Он стоял перед компанией блестящих светских столичных мужчин — не только молодых, но и молодых тоже — и еще более очаровательных женщин, с их розами в волосах и слишком откровенными декольте (хорошо хоть, Наталья Николаевна — пока еще Пушкина — не пришла!) и читал им про то, что не было их жизнью и быть не могло, не входило в их опыт! Что могло лишь огорчить их (в крайнем случае), заставить всплакнуть н постараться забыть об этом, забыть! — лучше в ту же минуту или скоро-скоро.
— Почему вы ввергаете нас в эти страдания? Заставляете нас переживать все это? Не мы придумывали эту войну, не мы!.. И нам так трудно сопереживать тем, кто вынужден участвовать в этом всём. Мы здесь — сама жизнь, может, невольно праздничная, но — праздничная. А смерть… когда-нибудь она придет, конечно… но не сейчас же, не сейчас!.. А то, что вы навязываете нам…
В сущности, он знакомил их с первой в русской литературе подлинной батальной поэзией. Из слушателей мало кто готов был к этому. И мало кто в жизни был сейчас так одинок, как он. Ростопчина — единственная, пожалуй, чувствовала это… и на что он отважился… Какую чудовищную несвободу предлагает он присутствующим. Пытаясь навязать ее своими стихами таким милым, добрым, далеким от всего этого людям! Она с интересом взирала на него. И даже со злорадством. Как он рискнул?.. Она сама была поэтесса — и талантливая. Ей было любопытно среди прочего, какой будет отзвук? Он же сам писал недавно: «Какое дело нам, страдал ты или нет?»

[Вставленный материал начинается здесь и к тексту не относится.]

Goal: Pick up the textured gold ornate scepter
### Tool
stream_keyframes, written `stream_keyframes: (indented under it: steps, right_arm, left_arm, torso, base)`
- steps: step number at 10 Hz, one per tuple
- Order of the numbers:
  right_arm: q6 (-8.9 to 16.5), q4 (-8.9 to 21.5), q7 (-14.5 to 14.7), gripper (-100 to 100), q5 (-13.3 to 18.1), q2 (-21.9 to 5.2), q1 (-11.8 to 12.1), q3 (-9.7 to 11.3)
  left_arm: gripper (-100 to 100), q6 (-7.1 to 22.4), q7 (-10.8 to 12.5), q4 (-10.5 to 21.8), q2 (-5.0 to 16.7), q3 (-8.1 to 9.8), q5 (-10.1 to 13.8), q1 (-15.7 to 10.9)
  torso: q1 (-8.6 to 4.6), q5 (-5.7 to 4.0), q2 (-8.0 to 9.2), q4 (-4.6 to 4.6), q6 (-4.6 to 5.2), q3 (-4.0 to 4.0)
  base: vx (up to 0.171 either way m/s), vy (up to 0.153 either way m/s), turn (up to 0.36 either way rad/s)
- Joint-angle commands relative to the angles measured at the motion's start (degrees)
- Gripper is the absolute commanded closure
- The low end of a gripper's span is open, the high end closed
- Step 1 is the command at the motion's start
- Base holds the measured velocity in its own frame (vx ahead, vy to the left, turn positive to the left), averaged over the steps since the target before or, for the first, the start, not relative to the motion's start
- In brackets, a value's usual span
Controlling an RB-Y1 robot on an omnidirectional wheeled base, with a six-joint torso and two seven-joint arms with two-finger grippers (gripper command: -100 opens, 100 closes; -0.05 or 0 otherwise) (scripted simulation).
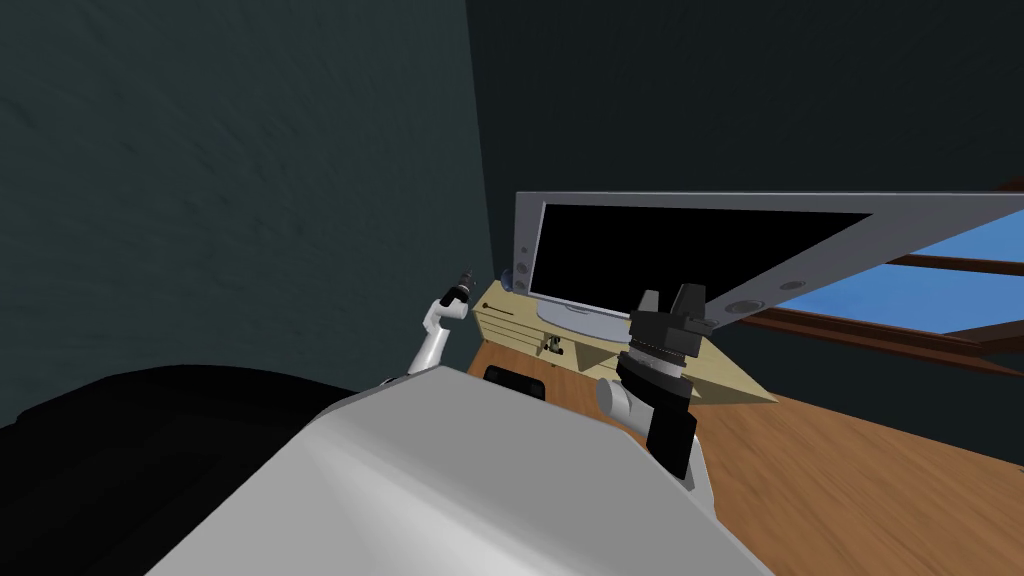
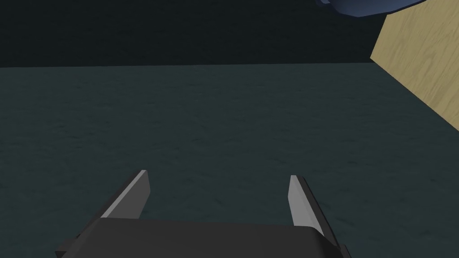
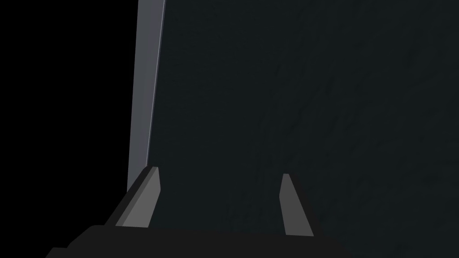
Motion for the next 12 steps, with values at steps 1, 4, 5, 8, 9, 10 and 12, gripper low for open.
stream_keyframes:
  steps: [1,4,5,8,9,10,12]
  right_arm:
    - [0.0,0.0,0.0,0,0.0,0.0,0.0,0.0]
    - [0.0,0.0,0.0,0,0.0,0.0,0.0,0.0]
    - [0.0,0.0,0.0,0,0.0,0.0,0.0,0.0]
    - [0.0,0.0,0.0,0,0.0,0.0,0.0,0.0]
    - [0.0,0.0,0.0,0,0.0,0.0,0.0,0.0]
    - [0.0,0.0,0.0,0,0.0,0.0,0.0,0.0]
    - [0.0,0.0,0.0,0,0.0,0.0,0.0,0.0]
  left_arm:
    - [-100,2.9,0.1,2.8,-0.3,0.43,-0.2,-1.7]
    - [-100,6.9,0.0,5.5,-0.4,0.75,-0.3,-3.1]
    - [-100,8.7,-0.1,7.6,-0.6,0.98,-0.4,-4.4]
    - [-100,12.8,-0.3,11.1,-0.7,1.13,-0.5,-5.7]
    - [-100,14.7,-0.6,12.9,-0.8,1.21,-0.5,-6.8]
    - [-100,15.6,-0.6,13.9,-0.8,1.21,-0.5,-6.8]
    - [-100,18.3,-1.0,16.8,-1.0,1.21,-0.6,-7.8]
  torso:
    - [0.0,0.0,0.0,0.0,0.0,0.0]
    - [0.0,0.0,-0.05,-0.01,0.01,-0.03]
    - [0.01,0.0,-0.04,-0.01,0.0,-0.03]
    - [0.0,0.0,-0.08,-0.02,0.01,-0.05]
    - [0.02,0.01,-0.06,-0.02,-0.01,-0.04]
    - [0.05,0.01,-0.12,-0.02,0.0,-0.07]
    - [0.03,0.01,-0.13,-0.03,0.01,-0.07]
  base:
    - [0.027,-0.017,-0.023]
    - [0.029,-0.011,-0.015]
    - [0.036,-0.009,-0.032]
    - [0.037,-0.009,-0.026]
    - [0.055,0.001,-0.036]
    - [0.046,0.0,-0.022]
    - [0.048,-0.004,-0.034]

Что он с нами сделал? Мы ж читали всё возвышенное, и про войну в том числе. И даже его собственное «Бородино». Это все было — но это было давно и далеко от нас. А сейчас он явил собой сегодняшнее страдание — и вывалил на нас. То, что чуть ли не за стенами, — здесь. Выйдешь из дому — начнется!
Но он бил в лоб, наотмашь, он с силой вбивал в них всех эту не виденную ими войну.

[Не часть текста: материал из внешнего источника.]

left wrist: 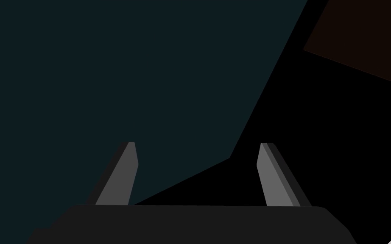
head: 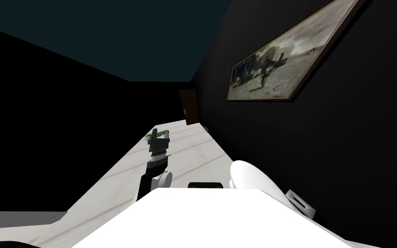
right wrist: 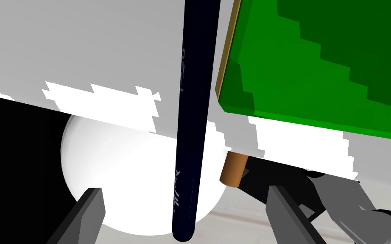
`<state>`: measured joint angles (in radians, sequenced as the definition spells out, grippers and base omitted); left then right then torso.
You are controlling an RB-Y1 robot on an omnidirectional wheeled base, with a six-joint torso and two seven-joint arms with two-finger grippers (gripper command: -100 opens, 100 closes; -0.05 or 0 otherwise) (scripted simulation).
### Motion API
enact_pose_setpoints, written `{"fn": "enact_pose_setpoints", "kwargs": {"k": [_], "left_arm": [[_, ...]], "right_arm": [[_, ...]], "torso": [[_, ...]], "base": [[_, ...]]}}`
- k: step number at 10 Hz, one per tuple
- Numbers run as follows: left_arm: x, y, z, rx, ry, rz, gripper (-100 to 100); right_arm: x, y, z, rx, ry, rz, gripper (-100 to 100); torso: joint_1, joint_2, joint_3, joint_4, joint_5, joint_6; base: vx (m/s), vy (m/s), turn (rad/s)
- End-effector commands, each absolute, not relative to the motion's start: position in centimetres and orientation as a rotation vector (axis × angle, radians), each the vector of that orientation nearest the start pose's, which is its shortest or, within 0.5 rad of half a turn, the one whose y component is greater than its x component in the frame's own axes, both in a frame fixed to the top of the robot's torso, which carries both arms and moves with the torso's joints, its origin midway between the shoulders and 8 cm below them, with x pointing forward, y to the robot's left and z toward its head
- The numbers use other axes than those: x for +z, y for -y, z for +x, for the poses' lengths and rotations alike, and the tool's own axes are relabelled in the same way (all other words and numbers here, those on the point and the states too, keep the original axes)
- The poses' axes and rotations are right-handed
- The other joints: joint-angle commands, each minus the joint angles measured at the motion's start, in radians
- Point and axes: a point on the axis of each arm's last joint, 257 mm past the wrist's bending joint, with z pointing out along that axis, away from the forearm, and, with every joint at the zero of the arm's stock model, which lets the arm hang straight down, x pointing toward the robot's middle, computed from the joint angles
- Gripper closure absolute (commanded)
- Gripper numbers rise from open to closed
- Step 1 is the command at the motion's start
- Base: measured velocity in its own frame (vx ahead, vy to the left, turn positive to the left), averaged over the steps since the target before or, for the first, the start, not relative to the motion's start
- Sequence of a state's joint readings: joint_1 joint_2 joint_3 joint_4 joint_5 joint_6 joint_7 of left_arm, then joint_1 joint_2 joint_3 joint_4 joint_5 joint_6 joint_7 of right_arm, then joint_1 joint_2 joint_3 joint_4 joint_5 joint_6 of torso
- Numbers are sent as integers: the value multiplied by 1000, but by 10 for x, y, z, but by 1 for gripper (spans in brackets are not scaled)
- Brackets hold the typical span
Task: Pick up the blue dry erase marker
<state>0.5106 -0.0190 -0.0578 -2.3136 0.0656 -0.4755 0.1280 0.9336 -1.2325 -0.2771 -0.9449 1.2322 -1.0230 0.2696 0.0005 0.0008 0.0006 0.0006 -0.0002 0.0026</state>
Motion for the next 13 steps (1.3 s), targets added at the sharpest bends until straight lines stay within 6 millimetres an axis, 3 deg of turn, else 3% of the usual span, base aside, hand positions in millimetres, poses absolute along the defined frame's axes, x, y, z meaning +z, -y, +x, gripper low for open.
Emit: {"fn": "enact_pose_setpoints", "kwargs": {"k": [1, 3, 4, 7, 8, 10, 11, 12, 13], "left_arm": [[31, -271, 342, -1516, -517, -767, 0], [31, -271, 342, -1516, -517, -767, 0], [31, -271, 342, -1516, -517, -767, 0], [31, -271, 342, -1516, -517, -767, 0], [31, -271, 342, -1516, -517, -767, 0], [31, -271, 342, -1516, -517, -767, 0], [31, -271, 342, -1516, -517, -767, 0], [31, -271, 342, -1516, -517, -767, 0], [31, -271, 342, -1516, -517, -767, 0]], "right_arm": [[-335, 704, -44, -81, -2946, -964, -100], [-345, 689, -51, -16, -2950, -920, -100], [-338, 703, -42, -79, -2944, -979, -100], [-349, 686, -49, -8, -2945, -908, -100], [-343, 701, -43, -67, -2946, -963, -100], [-351, 687, -53, -9, -2958, -909, -100], [-351, 687, -50, -10, -2952, -896, -100], [-344, 702, -46, -70, -2957, -945, -100], [-347, 697, -48, -51, -2957, -911, -100]], "torso": [[0, 0, 0, 0, 0, 0], [0, 0, 0, 0, 0, 0], [0, 0, 0, 0, 0, 0], [0, 0, 0, 0, 0, 0], [0, 0, 0, 0, 0, 0], [0, 0, 0, 0, 0, 0], [0, 0, 0, 0, 0, 0], [0, 0, 0, 0, 0, 0], [0, 0, 0, 0, 0, 0]], "base": [[-10, 1, 19], [-5, 0, 9], [-10, 2, 8], [-4, 1, 6], [-7, 2, 17], [-8, 0, 8], [0, 0, 0], [-9, 3, 15], [-11, 0, 14]]}}
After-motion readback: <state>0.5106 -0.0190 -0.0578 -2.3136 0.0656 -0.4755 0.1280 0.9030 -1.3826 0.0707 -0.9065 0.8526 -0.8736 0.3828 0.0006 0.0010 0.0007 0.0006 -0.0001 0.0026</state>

На берегу, под тенью дуба,
Пройдя завалов первый ряд,
Стоял кружок. Один солдат
Был на коленах; мрачно, грубо
Казалось выраженье лиц,
Но слезы капали с ресниц,
Покрытых пылью… на шинели,
Спиною к дереву, лежал
Их капитан. Он умирал;
В груди его едва чернели
Две ранки; кровь его чуть-чуть
Сочилась. Но высоко грудь
И трудно подымалась, взоры
Бродили страшно, он шептал…
«Спасите, братцы. — Тащат в горы.
Постойте — ранен генерал…
Не слышат…» Долго он стонал,
Но всё слабей и понемногу
Затих и душу отдал Богу;
На ружья опершись, кругом
Стояли усачи седые…
И тихо плакали… потом
Его остатки боевые
Накрыли бережно плащом
И понесли.
Капитана он знал немного… Это был Рожицын 1-й из Куринского полка. У него был еще брат… остались жена и дети. Кажется, двое…

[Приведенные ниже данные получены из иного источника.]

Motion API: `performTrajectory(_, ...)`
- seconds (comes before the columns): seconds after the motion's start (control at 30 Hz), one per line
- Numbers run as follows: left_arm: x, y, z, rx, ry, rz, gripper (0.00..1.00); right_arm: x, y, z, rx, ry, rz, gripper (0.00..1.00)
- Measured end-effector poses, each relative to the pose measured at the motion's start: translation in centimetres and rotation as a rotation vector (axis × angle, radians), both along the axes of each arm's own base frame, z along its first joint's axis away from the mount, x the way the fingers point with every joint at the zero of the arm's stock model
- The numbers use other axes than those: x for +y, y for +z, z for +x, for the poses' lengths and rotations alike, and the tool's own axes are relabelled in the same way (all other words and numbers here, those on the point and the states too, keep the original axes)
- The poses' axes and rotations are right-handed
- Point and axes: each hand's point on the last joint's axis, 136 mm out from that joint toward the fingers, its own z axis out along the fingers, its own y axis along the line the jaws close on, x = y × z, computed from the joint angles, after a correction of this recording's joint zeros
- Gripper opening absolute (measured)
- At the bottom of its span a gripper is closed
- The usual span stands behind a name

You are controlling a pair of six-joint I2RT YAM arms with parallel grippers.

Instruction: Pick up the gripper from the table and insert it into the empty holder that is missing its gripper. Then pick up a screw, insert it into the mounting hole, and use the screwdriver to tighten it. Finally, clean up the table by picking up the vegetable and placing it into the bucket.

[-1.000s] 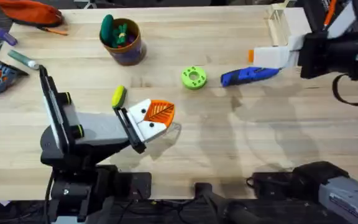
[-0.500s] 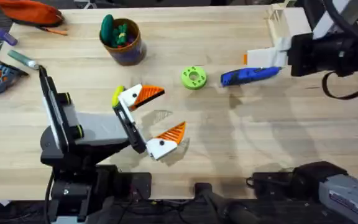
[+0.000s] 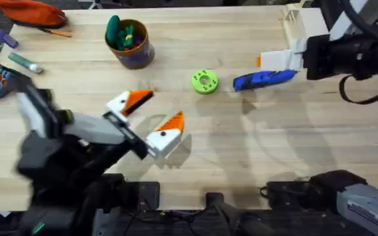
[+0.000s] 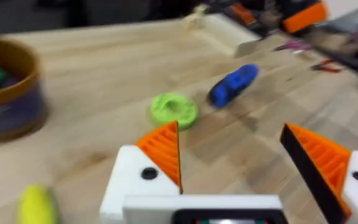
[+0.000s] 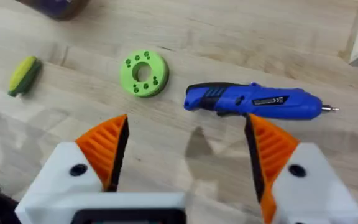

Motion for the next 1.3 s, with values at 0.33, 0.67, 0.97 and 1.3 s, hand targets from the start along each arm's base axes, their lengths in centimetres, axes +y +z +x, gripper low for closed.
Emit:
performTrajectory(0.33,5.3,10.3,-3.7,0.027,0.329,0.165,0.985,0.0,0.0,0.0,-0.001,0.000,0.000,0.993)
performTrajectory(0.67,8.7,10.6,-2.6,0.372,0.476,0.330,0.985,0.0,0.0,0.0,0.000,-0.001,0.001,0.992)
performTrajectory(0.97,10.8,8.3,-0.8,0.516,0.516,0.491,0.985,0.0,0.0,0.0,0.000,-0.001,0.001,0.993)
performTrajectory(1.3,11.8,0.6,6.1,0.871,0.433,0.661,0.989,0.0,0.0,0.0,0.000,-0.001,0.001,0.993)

Он ушел в свои мысли — но дочитал до конца.
…Тоской томимый,
Им вслед смотрел я недвижимый.
Меж тем товарищей, друзей
Со вздохом возле называли;
Но не нашел в душе моей
Я сожаленья, ни печали.
Конец он читал уже, будто позабыв былые недовольства ее, глядя без отрыва на Софью Соллогуб.
На вашем молодом лице
На вашем молодом лице
Следов заботы и печали
Не отыскать, и вы едва ли
Вблизи когда-нибудь видали,
Как умирают. Дай вам Бог
И не видать: иных тревог
Довольно есть. В самозабвенье
Не лучше ль кончить жизни путь?
И беспробудным сном заснуть
С мечтой о близком пробужденье?
И она тоже смотрела на него.
Когда он закончил чтение, даже не зааплодировали. Не решились сразу… Но Софи после паузы (долгой) сказала со вздохом:
— Право, можно позавидовать!
— Кому? — спросил он, не скрывая усмешки.
— Той, к кому это все обращено!..
И муж взглянул на нее с явным неудовольствием. (Да и кто б взглянул иначе?) Но она даже в свете отличалась тем, что позволяла себе говорить, что думает. Не могла удержаться.
«Поезжай себе: ты ни для графини, ни для Щетинина, ни для повестей светских, ни для чего более не нужен. Поезжай на Кавказ!» — сказал Леонину Сафьев.